The Federal Fisheries Agency will allocate Kamchatka crab catch quotas in the Barents Sea at a price about 1.3 billion rubles lower than previously expected, RBC reports.
The move follows the cancellation of the November 13 tender after no bids were filed. The plan, officials say, was to sign contracts with auction winners that would require the construction of fishing vessels and the creation of logistics complexes over a 15‑year term. This approach tied revenue potential directly to long‑term investments, aligning incentives for fleet renewal and improved supply chains while exposing participants to higher capital costs during a period of market volatility.
Original lots carried a starting price of 12.8 billion rubles for each. The rescheduled auctions set a price of 11.5 billion rubles per lot and are scheduled for November 28. The downward adjustment reflects changing market conditions and the need to attract bidders who are balancing the cost of capital with the uncertainties of quota allocations in a highly regulated sector.
Sergei Nesvetov, executive director of the North‑West Fisheries Consortium, told the publication that 2024 quotas in the Northern Basin were overvalued. Demand for Kamchatka crabs remained strong, but the combination of a higher key rate and the obligations to build ships and logistics facilities means returns from crab batches will be about 1.5 times lower than the interest on purchase loans. In practical terms, producers face thinner margins as debt service climbs while the value of the harvest must cover more expensive financing and construction commitments.
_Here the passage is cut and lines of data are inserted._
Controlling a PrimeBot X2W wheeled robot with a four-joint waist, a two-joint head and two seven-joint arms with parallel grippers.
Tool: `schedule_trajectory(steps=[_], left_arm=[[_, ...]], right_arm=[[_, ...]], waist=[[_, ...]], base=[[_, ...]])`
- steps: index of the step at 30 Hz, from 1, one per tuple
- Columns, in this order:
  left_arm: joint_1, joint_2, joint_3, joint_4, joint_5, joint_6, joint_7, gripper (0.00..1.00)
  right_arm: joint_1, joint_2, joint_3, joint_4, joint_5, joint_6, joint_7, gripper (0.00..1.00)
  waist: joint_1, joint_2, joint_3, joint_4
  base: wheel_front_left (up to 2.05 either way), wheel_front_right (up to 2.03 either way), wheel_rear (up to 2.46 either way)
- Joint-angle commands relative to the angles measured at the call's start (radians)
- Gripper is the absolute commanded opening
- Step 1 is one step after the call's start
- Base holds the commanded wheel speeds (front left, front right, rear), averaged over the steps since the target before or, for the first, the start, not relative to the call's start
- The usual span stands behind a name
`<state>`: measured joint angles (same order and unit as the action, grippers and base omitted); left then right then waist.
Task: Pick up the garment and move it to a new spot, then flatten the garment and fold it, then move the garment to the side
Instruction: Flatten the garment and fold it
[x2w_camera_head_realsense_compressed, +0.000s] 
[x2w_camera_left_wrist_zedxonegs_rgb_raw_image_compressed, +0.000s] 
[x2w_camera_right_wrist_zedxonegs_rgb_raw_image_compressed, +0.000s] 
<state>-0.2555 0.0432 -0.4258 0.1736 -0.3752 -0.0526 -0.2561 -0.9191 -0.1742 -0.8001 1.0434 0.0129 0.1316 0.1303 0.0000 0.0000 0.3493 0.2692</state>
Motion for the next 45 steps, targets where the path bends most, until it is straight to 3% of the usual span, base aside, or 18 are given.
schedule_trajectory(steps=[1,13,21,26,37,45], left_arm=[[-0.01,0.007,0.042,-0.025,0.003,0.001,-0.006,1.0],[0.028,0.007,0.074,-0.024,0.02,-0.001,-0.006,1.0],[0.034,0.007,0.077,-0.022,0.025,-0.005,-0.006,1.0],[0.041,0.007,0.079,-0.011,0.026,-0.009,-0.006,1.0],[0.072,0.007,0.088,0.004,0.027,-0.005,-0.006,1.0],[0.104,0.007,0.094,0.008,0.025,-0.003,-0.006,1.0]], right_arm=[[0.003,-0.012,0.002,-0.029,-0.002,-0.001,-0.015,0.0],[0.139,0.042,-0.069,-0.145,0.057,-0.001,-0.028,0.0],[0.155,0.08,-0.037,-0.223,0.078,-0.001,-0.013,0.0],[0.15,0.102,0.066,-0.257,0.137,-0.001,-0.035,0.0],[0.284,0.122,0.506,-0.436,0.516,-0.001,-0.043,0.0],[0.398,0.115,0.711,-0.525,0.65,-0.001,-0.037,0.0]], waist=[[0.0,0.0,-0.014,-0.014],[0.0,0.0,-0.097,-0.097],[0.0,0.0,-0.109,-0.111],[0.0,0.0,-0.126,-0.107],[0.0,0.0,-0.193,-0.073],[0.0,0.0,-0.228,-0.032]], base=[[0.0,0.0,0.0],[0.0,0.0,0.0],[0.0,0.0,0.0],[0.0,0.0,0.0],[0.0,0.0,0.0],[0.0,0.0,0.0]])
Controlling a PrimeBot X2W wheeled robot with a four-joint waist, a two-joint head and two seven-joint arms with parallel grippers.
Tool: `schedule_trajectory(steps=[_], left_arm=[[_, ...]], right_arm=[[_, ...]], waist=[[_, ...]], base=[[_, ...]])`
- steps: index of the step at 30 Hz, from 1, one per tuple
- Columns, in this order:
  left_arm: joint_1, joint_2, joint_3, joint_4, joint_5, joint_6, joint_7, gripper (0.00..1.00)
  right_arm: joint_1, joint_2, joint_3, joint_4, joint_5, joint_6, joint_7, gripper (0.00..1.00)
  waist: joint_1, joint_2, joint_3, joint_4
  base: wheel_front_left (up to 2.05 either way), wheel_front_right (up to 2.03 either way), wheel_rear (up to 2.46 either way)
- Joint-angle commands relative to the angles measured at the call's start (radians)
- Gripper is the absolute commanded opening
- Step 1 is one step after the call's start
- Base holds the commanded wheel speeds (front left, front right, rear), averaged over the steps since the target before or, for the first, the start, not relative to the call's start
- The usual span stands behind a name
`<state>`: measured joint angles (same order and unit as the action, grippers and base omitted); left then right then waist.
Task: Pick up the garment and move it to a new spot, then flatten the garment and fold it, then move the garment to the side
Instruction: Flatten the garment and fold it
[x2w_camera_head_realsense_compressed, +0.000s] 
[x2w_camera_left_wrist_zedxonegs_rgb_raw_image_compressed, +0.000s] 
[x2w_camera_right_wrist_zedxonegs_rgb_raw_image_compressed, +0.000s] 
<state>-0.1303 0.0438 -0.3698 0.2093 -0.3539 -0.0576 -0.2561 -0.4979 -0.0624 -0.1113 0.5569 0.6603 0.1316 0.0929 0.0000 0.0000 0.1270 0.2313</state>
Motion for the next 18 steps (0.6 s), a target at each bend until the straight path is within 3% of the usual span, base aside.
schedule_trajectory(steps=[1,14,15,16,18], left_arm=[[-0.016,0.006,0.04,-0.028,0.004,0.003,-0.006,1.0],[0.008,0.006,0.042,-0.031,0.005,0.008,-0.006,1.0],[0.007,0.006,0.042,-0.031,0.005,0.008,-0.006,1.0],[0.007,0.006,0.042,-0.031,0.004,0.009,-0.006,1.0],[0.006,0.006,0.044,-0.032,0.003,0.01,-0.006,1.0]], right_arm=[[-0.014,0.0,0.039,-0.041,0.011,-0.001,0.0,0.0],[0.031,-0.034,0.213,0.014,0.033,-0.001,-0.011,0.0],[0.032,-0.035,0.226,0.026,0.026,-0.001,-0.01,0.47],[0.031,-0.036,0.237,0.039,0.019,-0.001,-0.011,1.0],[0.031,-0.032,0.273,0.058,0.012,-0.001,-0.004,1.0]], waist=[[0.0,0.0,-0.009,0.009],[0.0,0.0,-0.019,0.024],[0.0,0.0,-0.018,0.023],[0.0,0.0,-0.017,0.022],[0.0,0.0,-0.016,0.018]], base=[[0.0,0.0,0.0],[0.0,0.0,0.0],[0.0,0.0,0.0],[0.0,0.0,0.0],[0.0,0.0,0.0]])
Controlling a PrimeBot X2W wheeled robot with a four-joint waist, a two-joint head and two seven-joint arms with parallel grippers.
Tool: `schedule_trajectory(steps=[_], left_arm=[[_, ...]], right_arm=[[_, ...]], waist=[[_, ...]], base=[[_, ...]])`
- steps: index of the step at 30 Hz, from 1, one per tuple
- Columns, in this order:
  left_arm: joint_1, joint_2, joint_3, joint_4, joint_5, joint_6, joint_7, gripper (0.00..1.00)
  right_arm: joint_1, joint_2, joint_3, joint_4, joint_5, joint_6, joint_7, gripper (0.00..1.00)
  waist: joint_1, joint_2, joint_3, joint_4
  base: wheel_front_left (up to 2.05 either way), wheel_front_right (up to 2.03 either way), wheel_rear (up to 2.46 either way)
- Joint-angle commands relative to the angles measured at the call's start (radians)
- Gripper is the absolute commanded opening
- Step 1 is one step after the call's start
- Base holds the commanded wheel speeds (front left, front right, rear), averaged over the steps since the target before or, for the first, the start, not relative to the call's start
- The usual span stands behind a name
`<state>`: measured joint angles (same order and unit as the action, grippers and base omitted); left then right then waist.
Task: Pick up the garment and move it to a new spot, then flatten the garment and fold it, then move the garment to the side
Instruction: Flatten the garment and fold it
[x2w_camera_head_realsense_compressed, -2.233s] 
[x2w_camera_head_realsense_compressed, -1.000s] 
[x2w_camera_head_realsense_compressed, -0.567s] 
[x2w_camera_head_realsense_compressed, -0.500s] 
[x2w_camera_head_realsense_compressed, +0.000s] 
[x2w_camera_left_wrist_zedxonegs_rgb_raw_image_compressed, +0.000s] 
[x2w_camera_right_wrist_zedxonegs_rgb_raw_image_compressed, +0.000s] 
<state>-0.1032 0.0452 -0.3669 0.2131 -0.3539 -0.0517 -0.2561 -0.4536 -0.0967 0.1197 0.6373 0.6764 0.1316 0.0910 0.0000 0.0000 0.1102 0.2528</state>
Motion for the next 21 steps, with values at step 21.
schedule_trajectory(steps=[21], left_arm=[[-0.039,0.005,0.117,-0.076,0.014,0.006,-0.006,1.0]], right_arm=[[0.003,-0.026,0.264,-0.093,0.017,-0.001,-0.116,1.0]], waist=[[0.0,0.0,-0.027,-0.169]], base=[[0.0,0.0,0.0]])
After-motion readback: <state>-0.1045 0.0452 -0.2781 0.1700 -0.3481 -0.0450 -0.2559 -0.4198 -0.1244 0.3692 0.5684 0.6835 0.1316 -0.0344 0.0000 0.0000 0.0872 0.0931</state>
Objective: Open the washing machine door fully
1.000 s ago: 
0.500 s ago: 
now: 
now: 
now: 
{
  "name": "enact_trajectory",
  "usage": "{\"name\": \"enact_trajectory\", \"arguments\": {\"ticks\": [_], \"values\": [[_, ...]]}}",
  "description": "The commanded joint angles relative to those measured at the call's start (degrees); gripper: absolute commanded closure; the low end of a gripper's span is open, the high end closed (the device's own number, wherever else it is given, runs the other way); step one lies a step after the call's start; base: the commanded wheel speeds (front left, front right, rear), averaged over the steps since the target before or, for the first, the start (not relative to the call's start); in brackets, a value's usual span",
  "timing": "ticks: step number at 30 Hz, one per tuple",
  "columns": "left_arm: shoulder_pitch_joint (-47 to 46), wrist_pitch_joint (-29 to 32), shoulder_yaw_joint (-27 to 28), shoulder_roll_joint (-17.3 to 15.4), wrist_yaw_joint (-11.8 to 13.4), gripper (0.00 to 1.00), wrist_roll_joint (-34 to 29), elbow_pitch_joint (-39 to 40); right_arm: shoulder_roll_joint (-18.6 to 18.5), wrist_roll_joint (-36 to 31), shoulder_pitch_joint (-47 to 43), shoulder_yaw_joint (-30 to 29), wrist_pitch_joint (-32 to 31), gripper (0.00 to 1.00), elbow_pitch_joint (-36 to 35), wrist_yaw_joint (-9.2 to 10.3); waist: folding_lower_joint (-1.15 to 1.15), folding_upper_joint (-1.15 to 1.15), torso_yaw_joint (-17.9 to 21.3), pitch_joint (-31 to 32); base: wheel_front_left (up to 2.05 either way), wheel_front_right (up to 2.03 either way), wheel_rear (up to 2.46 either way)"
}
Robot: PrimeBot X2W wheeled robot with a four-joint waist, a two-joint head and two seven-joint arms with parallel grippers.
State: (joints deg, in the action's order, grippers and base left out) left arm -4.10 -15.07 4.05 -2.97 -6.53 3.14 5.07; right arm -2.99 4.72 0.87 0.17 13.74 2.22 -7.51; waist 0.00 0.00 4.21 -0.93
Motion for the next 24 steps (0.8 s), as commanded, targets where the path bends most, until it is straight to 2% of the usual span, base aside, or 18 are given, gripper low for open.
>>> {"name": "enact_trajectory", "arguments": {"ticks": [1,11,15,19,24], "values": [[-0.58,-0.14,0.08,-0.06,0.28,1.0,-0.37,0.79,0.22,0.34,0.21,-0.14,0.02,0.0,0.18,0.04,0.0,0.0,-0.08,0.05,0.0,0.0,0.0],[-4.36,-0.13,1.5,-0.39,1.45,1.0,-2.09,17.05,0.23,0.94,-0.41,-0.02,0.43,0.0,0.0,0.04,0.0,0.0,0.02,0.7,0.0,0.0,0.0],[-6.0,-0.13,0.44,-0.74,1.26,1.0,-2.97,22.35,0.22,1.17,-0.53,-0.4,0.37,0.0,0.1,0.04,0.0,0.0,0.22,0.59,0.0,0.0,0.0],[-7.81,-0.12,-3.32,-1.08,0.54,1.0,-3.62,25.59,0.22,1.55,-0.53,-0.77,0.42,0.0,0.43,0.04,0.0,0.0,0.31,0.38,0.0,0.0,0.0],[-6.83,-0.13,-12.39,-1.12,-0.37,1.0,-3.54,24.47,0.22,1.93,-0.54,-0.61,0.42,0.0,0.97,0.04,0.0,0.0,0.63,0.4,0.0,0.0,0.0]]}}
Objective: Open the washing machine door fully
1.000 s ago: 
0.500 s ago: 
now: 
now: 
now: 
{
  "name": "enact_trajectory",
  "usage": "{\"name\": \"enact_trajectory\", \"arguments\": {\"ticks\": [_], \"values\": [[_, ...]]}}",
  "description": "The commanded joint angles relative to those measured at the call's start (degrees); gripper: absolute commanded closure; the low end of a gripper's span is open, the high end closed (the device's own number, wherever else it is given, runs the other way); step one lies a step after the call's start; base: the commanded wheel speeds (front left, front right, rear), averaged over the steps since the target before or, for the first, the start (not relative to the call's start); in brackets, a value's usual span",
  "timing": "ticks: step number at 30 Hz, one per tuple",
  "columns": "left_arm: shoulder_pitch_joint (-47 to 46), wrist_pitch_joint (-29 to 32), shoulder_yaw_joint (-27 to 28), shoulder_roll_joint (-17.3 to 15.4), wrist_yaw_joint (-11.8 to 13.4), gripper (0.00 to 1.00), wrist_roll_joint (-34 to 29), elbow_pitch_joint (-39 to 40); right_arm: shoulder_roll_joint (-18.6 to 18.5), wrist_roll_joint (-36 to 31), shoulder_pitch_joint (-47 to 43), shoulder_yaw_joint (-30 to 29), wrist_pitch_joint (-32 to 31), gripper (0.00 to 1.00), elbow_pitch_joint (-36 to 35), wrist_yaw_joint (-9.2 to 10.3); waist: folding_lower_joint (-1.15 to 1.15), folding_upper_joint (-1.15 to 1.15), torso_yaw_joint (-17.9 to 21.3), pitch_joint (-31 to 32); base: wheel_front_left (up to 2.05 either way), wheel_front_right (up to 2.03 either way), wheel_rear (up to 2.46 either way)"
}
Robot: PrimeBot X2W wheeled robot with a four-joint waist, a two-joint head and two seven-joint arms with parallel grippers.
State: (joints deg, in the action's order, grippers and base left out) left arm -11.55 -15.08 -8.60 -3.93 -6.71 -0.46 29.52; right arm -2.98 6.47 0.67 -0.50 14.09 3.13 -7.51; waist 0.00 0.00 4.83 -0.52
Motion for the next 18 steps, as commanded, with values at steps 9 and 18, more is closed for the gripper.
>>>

In October, the largest associations of the fishing industry warned that profits for companies relying on loans to buy quotas and to finance ship and factory construction are shrinking. The warning signaled a broader tightening of credit conditions and a tougher capital environment for mid‑sized players who have to service debt while awaiting returns from auctioned quotas and new processing capabilities. This shift has raised concerns about the resilience of coastal communities that depend on crab fisheries and related jobs in Canada and the United States that monitor global seafood supply chains.
Russian crab fishermen in the small and medium business segment reported losses in historic catch volumes after quota distributions at auctions. The Khabarovsk Eastern Fishing Company has asked President Vladimir Putin for permission to catch more crabs in light of the recent disruptions. By 2024, the company had lost between 54% and 85% of its production, a stark reflection of how financing requirements, regulatory hurdles, and market shifts can squeeze output for regional players and ripple through local markets that rely on steady supply and price stability.
Manufacturers have warned that prices for fish and seafood are rising, adding pressure on buyers in international markets where Canadian and American consumers watch raw material costs, processing margins, and retail prices closely. The evolving policy and market environment in Russia’s crab sector underscores the interconnected nature of global seafood trade and the ways in which policy choices in one region can influence supply and pricing in another, even as buyers in North America seek reliable imports and predictable pricing for the coming seasons.